WHAT THE TASK REQUIRES: When the line containing "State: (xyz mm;" appears in the data below, begin copying there and stop only after the line containing "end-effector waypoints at".

___ INFORMATION ___

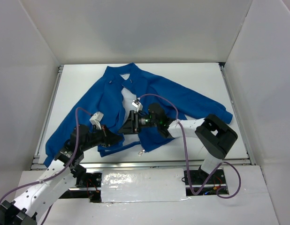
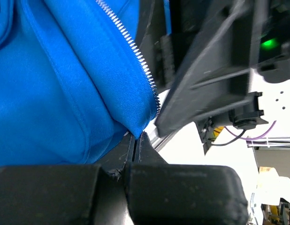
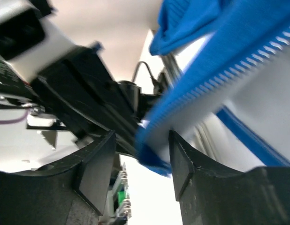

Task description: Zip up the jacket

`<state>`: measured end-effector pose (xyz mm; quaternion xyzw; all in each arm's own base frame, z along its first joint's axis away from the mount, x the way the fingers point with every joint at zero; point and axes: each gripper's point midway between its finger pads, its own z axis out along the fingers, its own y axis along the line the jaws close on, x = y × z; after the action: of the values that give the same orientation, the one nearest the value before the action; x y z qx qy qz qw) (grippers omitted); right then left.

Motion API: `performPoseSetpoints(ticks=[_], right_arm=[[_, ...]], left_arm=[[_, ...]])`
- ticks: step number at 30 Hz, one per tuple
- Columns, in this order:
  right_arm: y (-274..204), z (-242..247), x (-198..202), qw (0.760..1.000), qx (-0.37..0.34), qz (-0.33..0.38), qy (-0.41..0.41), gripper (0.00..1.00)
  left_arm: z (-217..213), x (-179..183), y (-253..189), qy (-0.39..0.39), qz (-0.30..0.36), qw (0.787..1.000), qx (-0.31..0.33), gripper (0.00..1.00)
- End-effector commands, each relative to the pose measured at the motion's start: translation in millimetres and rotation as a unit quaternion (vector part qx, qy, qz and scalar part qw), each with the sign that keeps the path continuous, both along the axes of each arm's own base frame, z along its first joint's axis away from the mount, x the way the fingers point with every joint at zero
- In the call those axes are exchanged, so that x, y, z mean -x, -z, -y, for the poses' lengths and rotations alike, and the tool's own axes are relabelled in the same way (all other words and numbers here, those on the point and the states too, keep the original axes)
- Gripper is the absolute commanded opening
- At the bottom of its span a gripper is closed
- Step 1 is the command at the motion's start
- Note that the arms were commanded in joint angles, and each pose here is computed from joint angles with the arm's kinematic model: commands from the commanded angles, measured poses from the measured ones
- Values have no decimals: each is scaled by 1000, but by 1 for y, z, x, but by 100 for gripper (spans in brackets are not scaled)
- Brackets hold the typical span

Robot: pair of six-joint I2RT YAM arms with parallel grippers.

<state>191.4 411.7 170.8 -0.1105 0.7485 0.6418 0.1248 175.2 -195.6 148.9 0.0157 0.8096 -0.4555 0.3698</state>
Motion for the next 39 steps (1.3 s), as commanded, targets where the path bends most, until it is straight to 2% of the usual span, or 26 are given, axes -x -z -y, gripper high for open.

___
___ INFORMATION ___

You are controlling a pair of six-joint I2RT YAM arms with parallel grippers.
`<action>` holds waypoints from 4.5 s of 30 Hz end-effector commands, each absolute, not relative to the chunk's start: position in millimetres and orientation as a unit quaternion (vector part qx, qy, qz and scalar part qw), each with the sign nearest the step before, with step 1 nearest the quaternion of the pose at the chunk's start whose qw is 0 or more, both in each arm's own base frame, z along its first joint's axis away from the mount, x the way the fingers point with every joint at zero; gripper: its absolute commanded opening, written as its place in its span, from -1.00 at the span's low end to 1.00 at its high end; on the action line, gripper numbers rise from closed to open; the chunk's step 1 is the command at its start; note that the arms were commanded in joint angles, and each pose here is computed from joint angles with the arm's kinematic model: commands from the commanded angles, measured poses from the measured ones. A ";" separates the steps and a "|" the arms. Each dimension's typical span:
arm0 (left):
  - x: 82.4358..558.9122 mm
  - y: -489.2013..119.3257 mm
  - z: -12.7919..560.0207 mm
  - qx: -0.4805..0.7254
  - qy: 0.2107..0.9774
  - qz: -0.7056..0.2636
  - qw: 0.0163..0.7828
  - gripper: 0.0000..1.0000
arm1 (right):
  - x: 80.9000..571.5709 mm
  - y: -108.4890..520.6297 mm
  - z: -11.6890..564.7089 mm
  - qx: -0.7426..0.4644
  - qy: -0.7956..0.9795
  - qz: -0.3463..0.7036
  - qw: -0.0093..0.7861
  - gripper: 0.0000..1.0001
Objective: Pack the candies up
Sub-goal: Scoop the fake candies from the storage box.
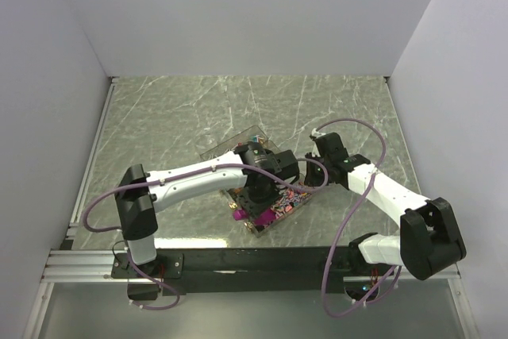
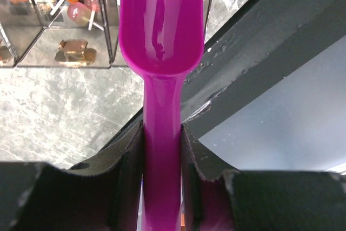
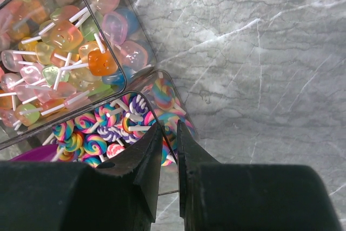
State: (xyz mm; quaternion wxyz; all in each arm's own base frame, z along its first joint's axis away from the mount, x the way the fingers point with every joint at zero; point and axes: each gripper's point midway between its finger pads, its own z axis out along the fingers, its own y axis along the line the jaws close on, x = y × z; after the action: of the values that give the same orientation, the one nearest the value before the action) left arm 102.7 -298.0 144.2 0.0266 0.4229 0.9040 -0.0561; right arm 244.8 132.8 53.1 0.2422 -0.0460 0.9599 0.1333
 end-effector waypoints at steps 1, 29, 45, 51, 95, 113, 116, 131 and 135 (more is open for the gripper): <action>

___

EXERCISE RESULT:
State: (xyz mm; quaternion wxyz; all in each arm's own base frame, z along its first joint's axis away from the mount, x the way the fingers point with every joint at zero; point and axes: each gripper's point midway between its finger pads, its own z axis out along the fingers, its own y axis along the line the jaws close on, x = y × z; after the action: of the values that give the same orientation, the one nearest the value before the action) left arm 102.7 -298.0 144.2 0.0266 0.4229 0.9040 -0.0561; right arm 244.8 132.8 53.1 0.2422 -0.0460 0.9599 0.1333
 end-effector waypoints at steps 1, 29, 45, 51, 95, 113, 116, 131 and 135 (more is open for the gripper): <action>

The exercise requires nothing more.